Hot Air

America

At the time of its founding, this was the most forward-thinking, brilliant idea of a nation ever to grace this planet. Some 239 years ago, it was the apex of human thought and social congress. Both the Declaration of Independence and the Constitution (as well as the succeeding Bill of Rights) were masterworks of compromise, leadership, and literature.

Was it flawed? You bet. How could it not be, considering it was the product of human minds and hands. In it, women did not exist. Slaves existed as mere fractions of white men. But the Founding Fathers — another flaw in our conception; without mothers, there are no children — were so progressive they built into our charter document the ability to change it. It was no Bible in their eyes, intractable and immutable, but a living, growing thing. One day, I’ll bet, it will even recognize women.

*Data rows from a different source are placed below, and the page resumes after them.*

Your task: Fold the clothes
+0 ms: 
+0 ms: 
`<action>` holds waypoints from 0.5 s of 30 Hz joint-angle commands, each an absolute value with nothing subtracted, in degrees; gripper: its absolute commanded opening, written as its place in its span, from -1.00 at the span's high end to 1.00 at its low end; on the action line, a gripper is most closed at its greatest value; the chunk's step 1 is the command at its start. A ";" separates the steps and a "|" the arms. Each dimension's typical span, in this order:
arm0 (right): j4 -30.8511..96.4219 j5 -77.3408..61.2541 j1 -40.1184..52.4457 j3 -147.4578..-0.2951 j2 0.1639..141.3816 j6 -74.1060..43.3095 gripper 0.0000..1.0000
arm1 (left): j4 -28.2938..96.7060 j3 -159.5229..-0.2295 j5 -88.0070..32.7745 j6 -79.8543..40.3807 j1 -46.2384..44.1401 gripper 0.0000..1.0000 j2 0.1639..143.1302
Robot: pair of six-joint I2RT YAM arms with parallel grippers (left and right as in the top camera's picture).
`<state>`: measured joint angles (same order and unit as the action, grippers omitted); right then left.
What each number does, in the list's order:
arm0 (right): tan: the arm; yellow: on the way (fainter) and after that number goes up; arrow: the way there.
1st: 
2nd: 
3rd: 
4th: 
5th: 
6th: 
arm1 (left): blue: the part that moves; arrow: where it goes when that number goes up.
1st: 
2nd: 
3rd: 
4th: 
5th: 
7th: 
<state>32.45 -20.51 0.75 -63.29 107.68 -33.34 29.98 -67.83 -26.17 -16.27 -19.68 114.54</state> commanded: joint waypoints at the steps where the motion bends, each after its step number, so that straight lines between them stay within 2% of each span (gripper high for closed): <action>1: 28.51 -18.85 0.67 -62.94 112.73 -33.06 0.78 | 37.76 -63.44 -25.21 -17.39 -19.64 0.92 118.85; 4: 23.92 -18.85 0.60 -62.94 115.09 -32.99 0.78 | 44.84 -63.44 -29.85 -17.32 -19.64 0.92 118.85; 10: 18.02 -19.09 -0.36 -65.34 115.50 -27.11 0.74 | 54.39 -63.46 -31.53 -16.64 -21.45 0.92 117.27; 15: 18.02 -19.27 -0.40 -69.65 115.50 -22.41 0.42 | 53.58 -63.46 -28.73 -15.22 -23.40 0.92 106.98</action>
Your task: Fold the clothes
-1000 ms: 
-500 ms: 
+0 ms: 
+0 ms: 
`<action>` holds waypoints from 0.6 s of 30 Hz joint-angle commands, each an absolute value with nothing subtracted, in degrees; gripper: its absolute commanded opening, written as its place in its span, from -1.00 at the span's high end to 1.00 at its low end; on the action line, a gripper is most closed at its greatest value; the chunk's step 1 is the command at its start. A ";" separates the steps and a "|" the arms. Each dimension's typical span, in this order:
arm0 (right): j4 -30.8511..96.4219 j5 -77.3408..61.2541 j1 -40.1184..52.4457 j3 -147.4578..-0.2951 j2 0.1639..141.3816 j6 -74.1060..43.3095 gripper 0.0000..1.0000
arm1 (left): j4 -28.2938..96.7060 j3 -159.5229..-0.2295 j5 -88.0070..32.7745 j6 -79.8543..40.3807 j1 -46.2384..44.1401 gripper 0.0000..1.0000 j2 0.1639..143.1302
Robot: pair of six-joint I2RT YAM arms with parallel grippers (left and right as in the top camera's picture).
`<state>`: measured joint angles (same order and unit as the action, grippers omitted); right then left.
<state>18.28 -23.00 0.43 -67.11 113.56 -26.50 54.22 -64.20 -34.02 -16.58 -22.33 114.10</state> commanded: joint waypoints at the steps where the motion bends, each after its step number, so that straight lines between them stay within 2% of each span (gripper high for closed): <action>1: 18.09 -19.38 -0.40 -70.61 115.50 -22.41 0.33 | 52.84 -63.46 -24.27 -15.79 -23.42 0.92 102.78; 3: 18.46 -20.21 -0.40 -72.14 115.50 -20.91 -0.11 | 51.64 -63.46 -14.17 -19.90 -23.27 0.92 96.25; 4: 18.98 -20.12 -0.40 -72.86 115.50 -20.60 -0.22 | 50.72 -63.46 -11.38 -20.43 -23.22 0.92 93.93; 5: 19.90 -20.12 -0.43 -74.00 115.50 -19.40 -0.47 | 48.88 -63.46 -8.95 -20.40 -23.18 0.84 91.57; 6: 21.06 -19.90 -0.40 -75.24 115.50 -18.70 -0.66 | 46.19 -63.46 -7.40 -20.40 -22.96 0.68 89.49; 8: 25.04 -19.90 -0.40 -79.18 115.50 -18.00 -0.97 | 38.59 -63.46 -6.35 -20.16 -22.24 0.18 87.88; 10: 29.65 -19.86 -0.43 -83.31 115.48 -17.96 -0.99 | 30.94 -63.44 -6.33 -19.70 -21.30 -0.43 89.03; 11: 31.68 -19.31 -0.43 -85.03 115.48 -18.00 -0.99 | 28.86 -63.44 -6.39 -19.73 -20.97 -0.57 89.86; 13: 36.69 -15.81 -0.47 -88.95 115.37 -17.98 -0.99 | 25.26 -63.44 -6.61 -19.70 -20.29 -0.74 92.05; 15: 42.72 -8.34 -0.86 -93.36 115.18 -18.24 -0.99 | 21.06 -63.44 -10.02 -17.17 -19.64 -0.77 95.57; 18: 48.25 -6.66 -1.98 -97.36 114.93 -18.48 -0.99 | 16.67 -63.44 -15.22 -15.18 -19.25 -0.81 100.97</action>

To quote Molly Ivins, “It is possible to read the history of this country as one long struggle to extend the liberties established in our Constitution to everyone in America.”

I like that. It makes me feel good about America. It may even be true.

Flags

A couple of centuries-plus later, well…, this ain’t the most forward-thinking, brilliant idea of a nation anymore. It is a bloated, self-important, willfully ignorant, bellicose giant. All the giants on Earth at this moment can be described as such. Russia? Sure. China? Yep.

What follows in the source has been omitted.